The project involves converting two paddocks, of around 66ha in total from pasture cropping to forage production, growing either maize or sorghum, with two pivot irrigators to draw up to 270 megalitres from a shallow bore.
"We will have the heifers in a small containment area the other side of the creek, and they will be fed silage which we have grown," Mrs Corrigan said.
"We will feed them there through to critical mating weights. The autumns here are pretty dry and we want to preserve our pasture and soil."
Climate changing
Changes in climate patterns are another reason the Corrigans are drought proofing now.
"We've got over 100 years of records, and what we are seeing is a decrease in our growing season rainfall," Mrs Corrigan said.

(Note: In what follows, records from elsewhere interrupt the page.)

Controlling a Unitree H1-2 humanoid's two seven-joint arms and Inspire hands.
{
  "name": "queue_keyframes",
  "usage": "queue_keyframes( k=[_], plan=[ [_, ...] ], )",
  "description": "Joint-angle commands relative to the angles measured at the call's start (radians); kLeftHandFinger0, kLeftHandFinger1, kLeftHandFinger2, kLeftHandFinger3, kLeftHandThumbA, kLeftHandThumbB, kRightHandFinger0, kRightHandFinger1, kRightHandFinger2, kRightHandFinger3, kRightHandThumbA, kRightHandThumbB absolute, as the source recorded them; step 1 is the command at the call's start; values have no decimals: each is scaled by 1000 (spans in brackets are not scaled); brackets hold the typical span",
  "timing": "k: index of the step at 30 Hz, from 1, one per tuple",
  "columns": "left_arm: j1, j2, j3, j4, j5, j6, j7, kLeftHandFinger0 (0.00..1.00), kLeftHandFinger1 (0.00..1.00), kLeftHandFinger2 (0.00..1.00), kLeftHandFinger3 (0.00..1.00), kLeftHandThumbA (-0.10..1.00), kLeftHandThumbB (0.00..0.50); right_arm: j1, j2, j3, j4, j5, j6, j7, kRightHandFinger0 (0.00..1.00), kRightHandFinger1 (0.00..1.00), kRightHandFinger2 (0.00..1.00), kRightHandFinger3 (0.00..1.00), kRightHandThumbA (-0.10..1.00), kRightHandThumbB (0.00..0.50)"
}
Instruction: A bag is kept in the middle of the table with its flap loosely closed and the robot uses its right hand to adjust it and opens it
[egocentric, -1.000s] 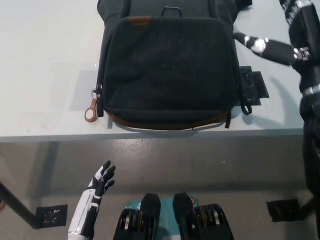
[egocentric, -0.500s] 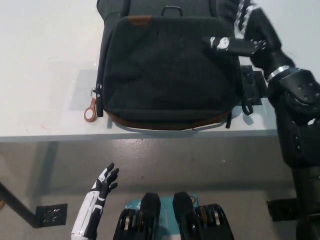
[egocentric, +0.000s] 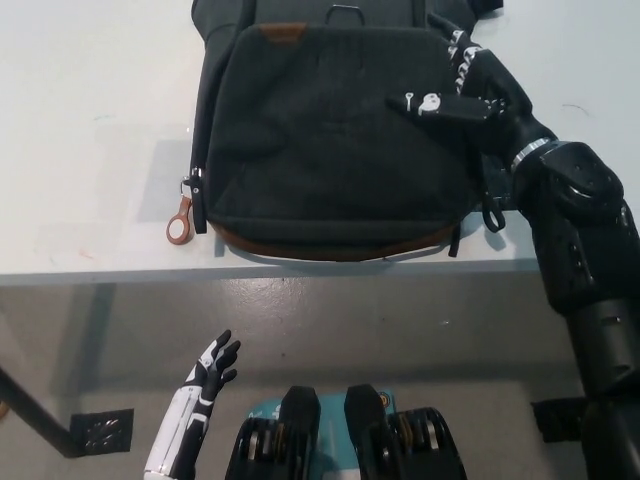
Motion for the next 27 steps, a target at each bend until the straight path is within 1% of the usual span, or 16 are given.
queue_keyframes(
  k=[1,2,3,4,5,6,7,8,9,10,11,13,19,21,25,27],
  plan=[
    [4,9,-3,-19,-5,-29,-15,1000,1000,1000,1000,1000,120,-39,-14,-14,37,54,30,73,917,930,951,1000,846,354],
    [5,10,-4,-22,-5,-24,-17,1000,1000,1000,1000,1000,118,-40,-16,-18,42,62,38,82,785,850,913,963,807,359],
    [-1,13,-3,-24,-12,-12,-23,1000,1000,1000,1000,1000,125,-56,-7,-63,69,116,82,81,416,511,590,650,503,354],
    [-2,12,-3,-25,-9,-6,-22,1000,1000,1000,1000,1000,125,-58,-6,-59,74,101,55,71,180,291,411,496,294,332],
    [-2,11,-2,-27,-8,-6,-21,1000,1000,1000,1000,1000,116,-55,-5,-45,59,71,34,48,7,97,272,268,14,308],
    [-3,10,-2,-27,-12,-3,-24,1000,1000,1000,1000,1000,114,-50,0,-40,29,62,33,35,0,59,344,203,-95,276],
    [-5,11,-2,-25,-8,-3,-24,1000,1000,1000,1000,1000,119,-47,2,-40,13,62,39,30,0,90,425,237,-99,250],
    [-7,11,-2,-24,-3,-5,-23,1000,1000,1000,1000,1000,125,-45,3,-41,1,63,43,26,0,175,590,447,-100,201],
    [-8,13,-3,-22,5,-9,-21,1000,1000,1000,1000,1000,120,-42,6,-40,-14,60,46,19,0,213,656,590,-100,176],
    [-9,14,-3,-21,8,-13,-20,1000,1000,1000,1000,1000,119,-41,7,-39,-22,57,47,14,0,229,665,633,-100,164],
    [-12,14,-2,-22,3,-12,-23,1000,1000,1000,1000,1000,113,-37,12,-44,-56,65,70,4,0,254,687,733,-100,132],
    [-15,15,-2,-19,0,-8,-25,1000,1000,1000,1000,1000,123,-37,13,-50,-71,72,83,2,0,266,677,796,-100,128],
    [-21,19,-5,-17,8,-10,-25,1000,1000,1000,1000,1000,112,-40,26,-98,-82,100,90,-24,0,262,641,742,-100,122],
    [-25,21,-6,-13,5,-12,-28,1000,1000,1000,1000,1000,112,-35,21,-104,-84,95,80,-24,0,257,638,725,-100,92],
    [-32,24,-6,-11,16,-15,-22,1000,1000,1000,1000,1000,109,-7,22,-110,-144,82,83,-47,0,270,636,711,-100,109],
    [-39,26,-5,-10,11,-11,-26,1000,1000,1000,1000,1000,109,33,24,-89,-237,42,67,-73,0,309,679,747,-100,123]
  ],
)
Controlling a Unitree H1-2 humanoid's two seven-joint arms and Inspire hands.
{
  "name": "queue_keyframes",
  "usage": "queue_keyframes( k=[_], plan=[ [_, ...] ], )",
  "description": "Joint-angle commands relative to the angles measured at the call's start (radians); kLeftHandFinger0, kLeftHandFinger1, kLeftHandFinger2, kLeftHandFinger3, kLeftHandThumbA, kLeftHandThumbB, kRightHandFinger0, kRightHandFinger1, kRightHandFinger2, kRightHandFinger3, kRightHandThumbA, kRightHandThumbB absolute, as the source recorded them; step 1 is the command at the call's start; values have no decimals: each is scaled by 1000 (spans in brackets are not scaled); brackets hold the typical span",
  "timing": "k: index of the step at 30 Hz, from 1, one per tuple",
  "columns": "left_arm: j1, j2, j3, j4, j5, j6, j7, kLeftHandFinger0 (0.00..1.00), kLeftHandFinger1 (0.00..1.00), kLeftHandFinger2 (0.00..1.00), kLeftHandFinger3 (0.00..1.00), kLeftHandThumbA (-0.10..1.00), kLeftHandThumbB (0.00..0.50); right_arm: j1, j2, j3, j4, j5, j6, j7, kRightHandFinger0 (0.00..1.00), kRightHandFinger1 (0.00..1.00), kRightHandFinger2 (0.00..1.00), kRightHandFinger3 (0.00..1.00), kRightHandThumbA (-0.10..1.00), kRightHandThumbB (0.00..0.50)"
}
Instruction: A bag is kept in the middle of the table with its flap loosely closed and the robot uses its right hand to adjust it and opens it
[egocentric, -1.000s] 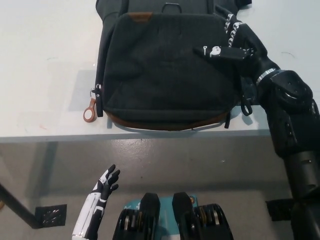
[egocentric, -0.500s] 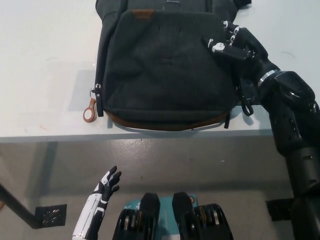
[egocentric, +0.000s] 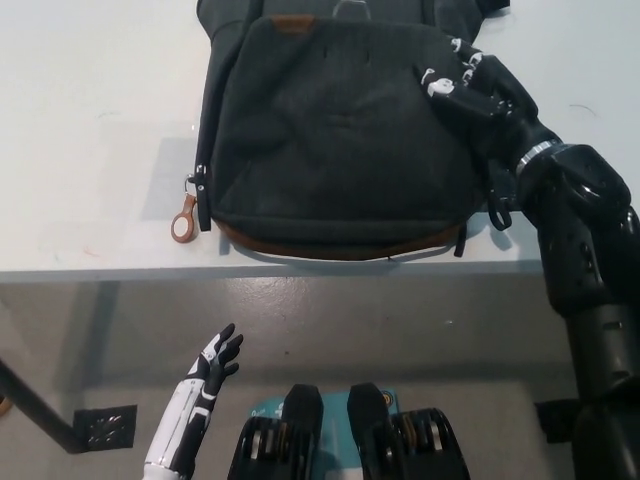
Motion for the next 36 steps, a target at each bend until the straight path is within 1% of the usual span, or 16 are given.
queue_keyframes(
  k=[1,4,6,8,16,17,20,23,25,26,28,29,32,34,35,36],
  plan=[
    [-17,10,-2,-12,4,-13,-12,1000,1000,1000,1000,1000,110,9,-2,-4,-163,-21,-12,-75,0,302,679,750,-100,130],
    [-20,9,-1,-16,-2,1,-15,1000,1000,1000,1000,1000,117,69,25,22,-322,-47,-25,-91,0,292,655,698,-100,121],
    [-22,7,-1,-9,-1,-7,-12,1000,1000,1000,1000,1000,114,102,30,50,-397,-91,-64,-101,0,307,646,685,-100,129],
    [-20,5,-1,-9,-5,-2,-13,1000,1000,1000,1000,1000,116,140,37,76,-489,-115,-76,-101,9,340,652,680,-100,117],
    [-28,13,-3,-7,-4,-16,-18,1000,1000,1000,1000,1000,99,253,40,117,-718,-93,-28,-70,0,259,484,566,-100,144],
    [-30,14,-2,-11,-8,-6,-20,1000,1000,1000,1000,1000,104,274,32,126,-742,-91,-49,-54,0,242,455,555,-100,126],
    [-35,16,-2,-11,-7,-3,-22,1000,1000,1000,1000,1000,107,316,24,138,-793,-83,-58,-40,0,218,406,525,-100,132],
    [-40,16,0,-10,-10,-2,-23,1000,1000,1000,1000,1000,107,365,7,156,-839,-113,-68,-38,1,232,396,531,-100,138],
    [-50,15,5,-3,-7,-7,-19,1000,1000,1000,1000,1000,113,404,-4,168,-855,-109,-83,-24,5,244,405,536,-100,142],
    [-50,15,6,-3,-8,-7,-19,1000,1000,1000,1000,1000,112,424,-21,186,-862,-131,-87,-14,4,270,449,576,-100,128],
    [-46,14,9,-16,-20,7,-23,1000,1000,1000,1000,1000,109,482,-65,237,-863,-189,-100,5,95,437,667,712,-100,135],
    [-48,15,10,-17,-21,10,-24,1000,1000,1000,1000,1000,126,494,-72,245,-858,-191,-105,7,128,494,730,750,-100,138],
    [-60,14,19,-8,-26,3,-20,1000,1000,1000,1000,1000,137,550,-95,276,-830,-201,-144,8,147,528,765,753,-100,141],
    [-67,15,26,-2,-37,-5,-21,1000,1000,1000,1000,1000,123,584,-103,289,-812,-194,-153,13,175,551,788,761,-100,130],
    [-69,16,29,-1,-40,-8,-22,1000,1000,1000,1000,1000,134,598,-105,295,-805,-197,-160,11,188,562,798,777,-100,128],
    [-72,17,32,3,-47,-17,-23,1000,1000,1000,1000,1000,127,619,-108,303,-794,-207,-176,10,192,569,806,786,-100,131]
  ],
)
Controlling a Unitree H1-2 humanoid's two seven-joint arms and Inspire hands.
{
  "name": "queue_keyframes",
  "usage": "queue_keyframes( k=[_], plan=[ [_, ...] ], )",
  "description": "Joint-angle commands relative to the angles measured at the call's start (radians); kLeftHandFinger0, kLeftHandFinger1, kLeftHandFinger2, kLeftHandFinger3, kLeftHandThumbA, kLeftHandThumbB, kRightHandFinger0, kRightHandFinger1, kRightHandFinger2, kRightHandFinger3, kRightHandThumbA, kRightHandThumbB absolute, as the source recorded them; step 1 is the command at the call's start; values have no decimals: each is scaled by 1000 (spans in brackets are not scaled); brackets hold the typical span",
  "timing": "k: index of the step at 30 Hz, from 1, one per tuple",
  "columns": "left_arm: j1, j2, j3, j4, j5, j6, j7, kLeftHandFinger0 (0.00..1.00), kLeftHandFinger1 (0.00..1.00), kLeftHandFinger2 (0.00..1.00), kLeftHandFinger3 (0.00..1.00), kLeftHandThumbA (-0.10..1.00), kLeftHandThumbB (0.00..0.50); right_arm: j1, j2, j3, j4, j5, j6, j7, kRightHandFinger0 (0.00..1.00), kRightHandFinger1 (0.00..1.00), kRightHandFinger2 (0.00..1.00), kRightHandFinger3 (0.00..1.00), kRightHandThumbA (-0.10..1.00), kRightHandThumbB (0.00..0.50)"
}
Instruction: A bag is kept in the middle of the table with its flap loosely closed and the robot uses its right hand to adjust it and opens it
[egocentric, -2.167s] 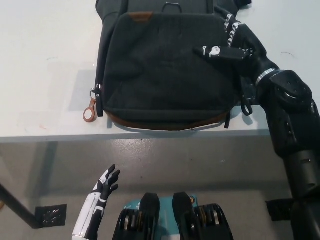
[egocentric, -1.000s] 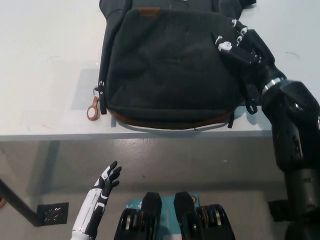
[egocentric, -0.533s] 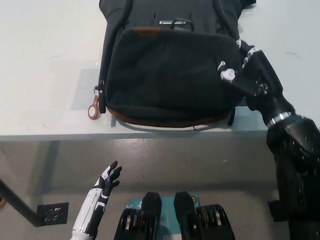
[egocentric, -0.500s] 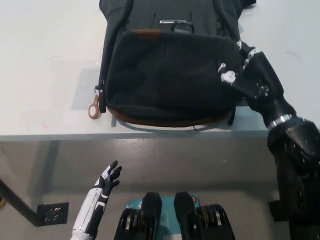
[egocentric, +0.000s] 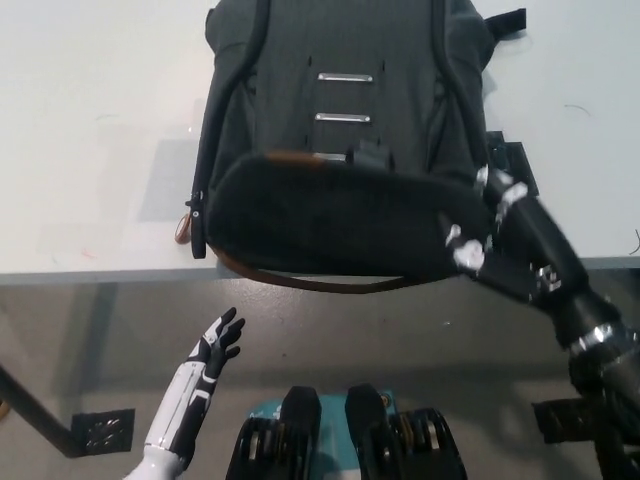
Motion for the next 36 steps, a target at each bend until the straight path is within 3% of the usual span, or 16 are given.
queue_keyframes(
  k=[1,3,4,6,8,10,14,15,18,22,28,29,31,32,33,36],
  plan=[
    [-30,12,22,-1,-41,-28,-11,1000,1000,1000,1000,1000,119,48,-14,24,18,-29,-88,23,210,592,845,828,-100,152],
    [-34,12,26,-4,-48,-26,-15,1000,1000,1000,1000,1000,116,67,-10,23,31,-15,-80,23,313,661,860,820,-100,166],
    [-37,13,30,-6,-50,-25,-14,1000,1000,1000,1000,1000,125,90,-17,28,46,-11,-79,33,518,801,925,940,-64,161],
    [-40,15,34,-7,-49,-28,-14,1000,1000,1000,1000,1000,133,114,-36,43,72,-28,-115,51,817,914,964,995,122,241],
    [-41,13,41,-11,-52,-22,-12,1000,1000,1000,1000,1000,134,137,-66,71,88,-90,-150,51,871,945,1000,1000,270,273],
    [-43,10,47,-20,-52,-12,-10,1000,1000,1000,1000,1000,140,162,-100,105,98,-172,-187,40,1000,1000,1000,1000,459,318],
    [-43,16,59,-35,-75,5,-19,1000,1000,1000,1000,1000,130,194,-152,156,104,-250,-208,40,1000,1000,1000,1000,621,349],
    [-44,16,67,-42,-91,8,-20,1000,1000,1000,1000,1000,103,198,-164,165,109,-252,-219,46,1000,1000,1000,1000,654,357],
    [-44,21,82,-65,-126,23,-26,1000,1000,1000,1000,1000,77,216,-196,181,101,-246,-206,65,1000,1000,1000,1000,658,371],
    [-54,30,102,-64,-114,26,-19,1000,1000,1000,1000,1000,118,241,-229,195,104,-259,-243,77,1000,1000,1000,1000,681,409],
    [-75,20,143,-71,-153,35,-5,1000,1000,1000,1000,1000,143,288,-307,221,58,-197,-184,171,1000,1000,1000,1000,723,366],
    [-80,20,152,-69,-166,29,-7,1000,1000,1000,1000,1000,146,297,-329,222,51,-185,-185,192,1000,1000,1000,1000,803,309],
    [-84,19,158,-67,-169,28,-8,1000,1000,1000,1000,1000,150,299,-340,222,45,-188,-181,198,1000,1000,1000,1000,890,272],
    [-85,19,165,-68,-166,32,-5,1000,1000,1000,1000,1000,169,310,-352,210,41,-199,-181,189,1000,1000,1000,1000,1000,228],
    [-85,19,166,-67,-162,31,-3,1000,1000,1000,1000,1000,184,317,-350,199,39,-193,-174,181,1000,1000,1000,1000,1000,241],
    [-88,18,168,-72,-164,42,-3,1000,1000,1000,1000,1000,193,350,-320,119,44,-115,-187,124,1000,1000,1000,1000,1000,203]
  ],
)
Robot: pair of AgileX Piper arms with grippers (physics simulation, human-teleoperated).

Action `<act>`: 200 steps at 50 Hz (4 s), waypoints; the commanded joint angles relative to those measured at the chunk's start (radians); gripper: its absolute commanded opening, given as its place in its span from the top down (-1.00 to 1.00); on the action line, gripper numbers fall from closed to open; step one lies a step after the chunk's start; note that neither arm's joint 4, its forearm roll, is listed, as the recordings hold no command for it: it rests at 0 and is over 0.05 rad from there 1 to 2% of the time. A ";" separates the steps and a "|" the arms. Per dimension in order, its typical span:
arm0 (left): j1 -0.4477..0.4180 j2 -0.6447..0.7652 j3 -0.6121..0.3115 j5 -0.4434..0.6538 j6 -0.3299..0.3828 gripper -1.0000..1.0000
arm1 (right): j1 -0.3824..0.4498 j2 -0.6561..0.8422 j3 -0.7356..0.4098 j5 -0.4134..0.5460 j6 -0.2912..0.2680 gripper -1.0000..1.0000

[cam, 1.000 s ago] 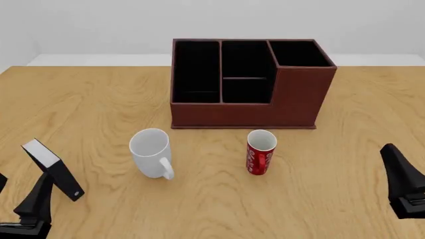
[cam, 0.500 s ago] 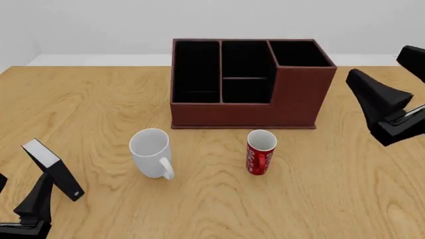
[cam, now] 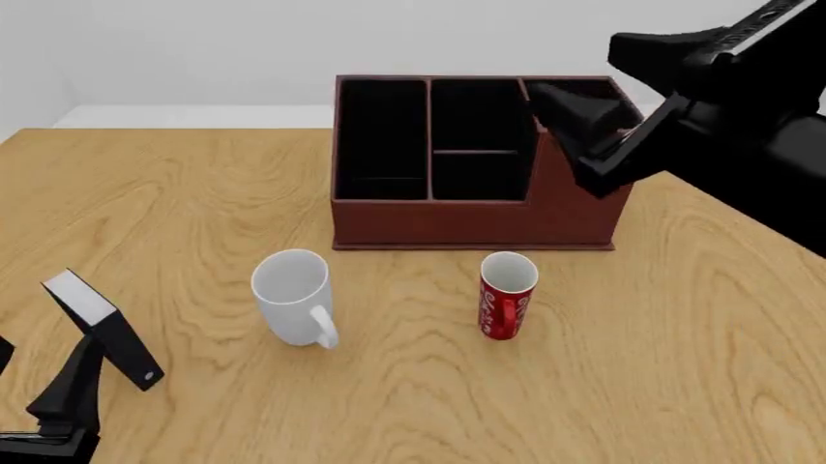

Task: Pick up the white mug and place it to the right of the caddy.

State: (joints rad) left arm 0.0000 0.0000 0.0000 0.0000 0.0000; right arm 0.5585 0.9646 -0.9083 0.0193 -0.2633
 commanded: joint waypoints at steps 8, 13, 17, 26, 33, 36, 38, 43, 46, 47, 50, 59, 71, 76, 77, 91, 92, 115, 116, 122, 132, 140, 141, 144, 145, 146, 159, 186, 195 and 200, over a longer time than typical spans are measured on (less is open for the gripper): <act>0.000 0.000 0.000 0.000 0.000 -1.00 | 0.070 0.193 -0.076 -0.011 0.079 -1.00; 0.000 0.000 0.000 0.000 0.000 -1.00 | 0.106 0.237 -0.116 0.030 0.076 -1.00; 0.000 0.000 0.000 0.000 0.000 -1.00 | 0.116 0.247 -0.146 0.062 0.084 -1.00; 0.000 0.000 0.000 0.000 0.000 -1.00 | 0.183 0.301 -0.186 0.071 0.091 -1.00; 0.000 0.000 0.000 0.000 0.000 -1.00 | 0.205 0.334 -0.198 0.075 0.102 -1.00; 0.000 0.000 0.000 0.000 0.000 -1.00 | 0.207 0.334 -0.190 0.069 0.113 -1.00; 0.000 0.000 0.000 0.000 0.000 -1.00 | 0.210 0.337 -0.180 0.061 0.122 -1.00; 0.000 0.000 0.000 0.000 0.000 -1.00 | 0.218 0.353 -0.152 0.032 0.146 -1.00; 0.000 0.000 0.000 0.000 0.000 -1.00 | 0.234 0.369 -0.139 0.010 0.163 -1.00; 0.000 0.000 0.000 0.000 0.000 -1.00 | 0.240 0.374 -0.137 0.004 0.165 -1.00; 0.000 0.000 0.000 0.000 0.000 -1.00 | 0.246 0.386 -0.133 -0.006 0.169 -1.00; 0.000 0.000 0.000 0.000 0.000 -1.00 | 0.262 0.407 -0.098 -0.055 0.192 -1.00; 0.000 0.000 0.000 0.000 0.000 -1.00 | 0.294 0.490 -0.073 -0.121 0.178 -1.00; 0.000 0.000 0.000 0.000 0.000 -1.00 | 0.298 0.529 -0.063 -0.141 0.175 -1.00; 0.000 0.000 0.000 0.000 0.000 -1.00 | 0.301 0.533 -0.064 -0.142 0.175 -1.00; 0.000 0.000 0.000 0.000 0.000 -1.00 | 0.334 0.621 -0.116 -0.122 0.213 -1.00; 0.000 0.000 0.000 0.000 0.000 -1.00 | 0.332 0.623 -0.120 -0.120 0.217 -1.00; 0.000 0.000 0.000 0.000 0.000 -1.00 | 0.329 0.767 -0.192 -0.080 0.307 -1.00; 0.000 0.000 0.000 0.000 0.000 -1.00 | 0.329 0.772 -0.191 -0.083 0.307 -1.00; 0.000 0.000 0.000 0.000 0.000 -1.00 | 0.327 0.797 -0.183 -0.089 0.316 -1.00; 0.000 0.000 0.000 0.000 0.000 -1.00 | 0.352 0.869 -0.204 -0.089 0.338 -1.00; 0.000 0.000 0.000 0.000 0.000 -1.00 | 0.360 0.910 -0.209 -0.098 0.349 -1.00; 0.000 0.000 0.000 0.000 0.000 -1.00 | 0.360 0.910 -0.208 -0.099 0.352 -1.00; 0.000 0.000 0.000 0.000 0.000 -1.00 | 0.364 0.918 -0.208 -0.102 0.355 -1.00; 0.000 0.000 0.000 0.000 0.000 -1.00 | 0.364 0.923 -0.207 -0.105 0.355 -1.00; 0.000 0.000 0.000 0.000 0.000 -1.00 | 0.364 0.928 -0.206 -0.108 0.355 -1.00; 0.000 0.000 0.000 0.000 0.000 -1.00 | 0.353 0.960 -0.193 -0.132 0.371 -1.00; 0.000 0.000 0.000 0.000 0.000 -1.00 | 0.358 1.030 -0.196 -0.168 0.398 -1.00; 0.000 0.000 0.000 0.000 0.000 -1.00 | 0.349 1.027 -0.187 -0.173 0.377 1.00; 0.000 0.000 0.000 0.000 0.000 -1.00 | 0.351 1.031 -0.192 -0.170 0.379 1.00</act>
State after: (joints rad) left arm 0.0000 0.0000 0.0000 0.0000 0.0000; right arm 0.9143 1.9803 -1.1006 -0.1489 0.1262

"we are [also] seeing a steady decline in our total rainfall, [and] more out of season rainfall, so we are actually seeing more summer storms.
"If it was just Bryan and I we would probably just keep doing what we are doing. But because our children are in the business we are looking at the future.
"It is a change in cost structure. This is taking a different pathway and I guess it's got more risk, but we think the risk is is calculated."
Tree removal

The irrigation development will mean the removal of nine yellow box trees. That needed approval under the land management code of practice which is laid out in the state's Local Land Services Act.
The Land Services Officer with the Murray office, Troy Hitchon had the job of surveying the native vegetation on the Corrigan's properties.
"The first thing you do is look at their holding as a whole," he said.
"Then you work out how much remaining vegetation is on there to determine how clear it really is. In their instance they had a lot of re-vegetation and a lot of existing trees that counted in their favour.
The Corrigans have been planting trees across their properties since 1990, which made the approval process clean cut.
"We have a long history of treeplanting," Lucinda Corrigan said.
"What [Troy] found when he did the mapping was that we had nearly 15 per cent tree cover across the farms. So it meant we could take those nine mature yellow box trees out.
"They are actually going down to the Murray River to be used to help regenerate fish habitats."
Mr Hitchon said the Corrigans willingness to be part of the process meant it was pretty straightforward.
"They were proactive and willing to engage in the process and it worked out fairly simple and painless for them," he said.
Mrs Corrigan said work on the project will start soon.
"The pivots are ordered from California," she said.
"We have an anticipated completion date of the end of September. Once the systems arrive it'll be all systems go to get the trees out and and ship them off, and then the irrigation guys will come in and do the rest of it."